As for who benefits from the SAT, clearly, the SAT financially benefits the College Board.  They gain money, power and influence by working with college presidents and heads of admissions to administer and revise the tests.  Other benefactors would be test prep centers like Kaplan and Princeton Review, who make over $2 billion annually and obviously have executives with powerful connections in American education.  Standardized testing organizations like Pearson also benefit because they can point to the importance of the SAT to justify their own over-testing at the K-12 level, which incidentally makes them a great deal of money.   

Students who test well but who did not perform very well in school might also be at an advantage.  However, In 2002, a University of California panel recommending the school system eliminate the SAT requirements altogether stated, ''The advantage that the SAT I is often assumed to possess -- that it is effective at identifying students with strong potential who have not yet been able to demonstrate that potential -- is largely a phantom, at least at the University of California.''[7]  Regardless, their recommendations (and the recommendations of the University President at the time) were voted down by the California Board of Regents, which most likely contained some members with very close ties to The College Board.

More conservative colleges and conservative education groups are also in favor of keeping the SATs in use, in order to justify keeping as non-diverse a campus as possible, or as they refer to it, “placing excellence above diversity”.  A post on a conservative website says, “It seems clear that a major reason for the current trend of dropping the mandatory submission of SAT and ACT scores isn't so much admissions officers' dissatisfaction with the tests themselves as their a desire to blur admissions standards so as to let in more blacks, Hispanics, and members of other ethnic groups whose test scores are generally lower than those of whites and Asians. Racial preferences may not be popular with the general public, but politically correct college administrators, especially at private liberal-arts schools that aren't accountable to voters, continue to look for back-door ways to consider applicants' ethnicities in admissions decisions… membership in politically preferred groups rather than individual merit will become the college admissions policy of choice across the country.”[8]   

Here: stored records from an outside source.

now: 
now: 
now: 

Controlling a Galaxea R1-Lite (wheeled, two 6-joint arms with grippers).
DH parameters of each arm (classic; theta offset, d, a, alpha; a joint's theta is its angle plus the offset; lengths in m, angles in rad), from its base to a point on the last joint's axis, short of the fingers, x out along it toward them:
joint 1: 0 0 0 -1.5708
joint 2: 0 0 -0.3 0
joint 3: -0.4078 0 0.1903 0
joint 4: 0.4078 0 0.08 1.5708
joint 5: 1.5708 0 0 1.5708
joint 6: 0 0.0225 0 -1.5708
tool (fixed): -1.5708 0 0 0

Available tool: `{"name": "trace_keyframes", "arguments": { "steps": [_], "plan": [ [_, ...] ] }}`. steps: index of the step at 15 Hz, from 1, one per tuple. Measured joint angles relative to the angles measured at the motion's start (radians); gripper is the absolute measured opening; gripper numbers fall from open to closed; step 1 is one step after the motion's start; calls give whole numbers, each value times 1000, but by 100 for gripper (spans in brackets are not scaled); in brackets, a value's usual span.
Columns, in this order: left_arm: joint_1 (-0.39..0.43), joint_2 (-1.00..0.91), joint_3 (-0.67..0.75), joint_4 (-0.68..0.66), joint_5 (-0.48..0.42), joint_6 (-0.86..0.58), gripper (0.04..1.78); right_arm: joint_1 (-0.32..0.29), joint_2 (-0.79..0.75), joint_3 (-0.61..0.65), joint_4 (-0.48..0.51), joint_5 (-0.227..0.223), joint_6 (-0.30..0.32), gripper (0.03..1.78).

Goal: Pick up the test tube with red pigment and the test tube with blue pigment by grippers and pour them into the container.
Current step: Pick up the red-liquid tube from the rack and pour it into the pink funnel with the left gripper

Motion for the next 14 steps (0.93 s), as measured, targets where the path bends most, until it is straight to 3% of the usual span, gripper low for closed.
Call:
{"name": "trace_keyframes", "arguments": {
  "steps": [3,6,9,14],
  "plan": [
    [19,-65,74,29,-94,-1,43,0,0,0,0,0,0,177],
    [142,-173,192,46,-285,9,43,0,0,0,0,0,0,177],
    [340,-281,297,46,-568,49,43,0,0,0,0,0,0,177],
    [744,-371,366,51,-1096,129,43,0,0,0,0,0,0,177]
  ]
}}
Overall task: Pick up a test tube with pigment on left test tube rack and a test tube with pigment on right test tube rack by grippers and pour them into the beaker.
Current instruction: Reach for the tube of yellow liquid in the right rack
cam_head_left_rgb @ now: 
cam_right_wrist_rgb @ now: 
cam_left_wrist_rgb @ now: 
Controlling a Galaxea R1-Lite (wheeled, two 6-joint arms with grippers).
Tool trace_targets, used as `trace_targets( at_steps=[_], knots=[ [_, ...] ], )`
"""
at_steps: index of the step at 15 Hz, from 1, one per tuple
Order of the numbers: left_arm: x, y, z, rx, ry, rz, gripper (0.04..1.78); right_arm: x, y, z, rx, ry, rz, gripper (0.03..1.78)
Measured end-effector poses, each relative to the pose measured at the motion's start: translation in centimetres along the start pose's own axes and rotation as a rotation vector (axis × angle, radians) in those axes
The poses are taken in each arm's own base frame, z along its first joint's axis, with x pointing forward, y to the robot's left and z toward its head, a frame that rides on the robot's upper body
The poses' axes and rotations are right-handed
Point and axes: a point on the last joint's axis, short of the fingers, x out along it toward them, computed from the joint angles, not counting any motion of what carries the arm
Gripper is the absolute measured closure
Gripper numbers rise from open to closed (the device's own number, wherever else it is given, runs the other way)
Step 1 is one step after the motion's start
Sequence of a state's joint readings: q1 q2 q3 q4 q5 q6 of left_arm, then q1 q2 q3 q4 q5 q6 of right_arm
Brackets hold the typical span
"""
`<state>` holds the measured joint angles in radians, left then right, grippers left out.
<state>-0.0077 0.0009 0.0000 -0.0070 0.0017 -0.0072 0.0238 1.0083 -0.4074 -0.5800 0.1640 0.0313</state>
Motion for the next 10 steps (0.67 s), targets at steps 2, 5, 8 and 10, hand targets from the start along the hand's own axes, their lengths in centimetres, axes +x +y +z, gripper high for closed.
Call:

The idea that diversity means taking mediocre disadvantaged candidates over exceptional, rich, priveleged ones is completely false, horribly bigoted, and not supported by research into these students' performance in college.  Diversity is all about giving exceptional students from disadvantaged and under-represented backgrounds as equal a chance to prove their capabilities as priveleged students.  A recent study of the performance of 123,000 students at 33 different test-optional schools over the past 8 years shows that: "test-optional admissions improves diversity [and] does not undermine academic quality... The "test-optional" kids, it seems, are more than all right... they're thriving."[9]

The current SATs and standardized testing in general are not good indicators of anything other than how wealthy and well-prepped the student was for the test.  They discriminate against all but the wealthiest students.  There is very little that is learned or retained via test prep, and creativity suffers a great deal when testing is the focus of education.  Whether in schools or in college admissions, is that really what we want for the future of American Education?  And since we won’t know whether the revised SATs do any better a job of predicting student intelligence or student outcomes for at least another generation, does keeping them around at all really make much sense?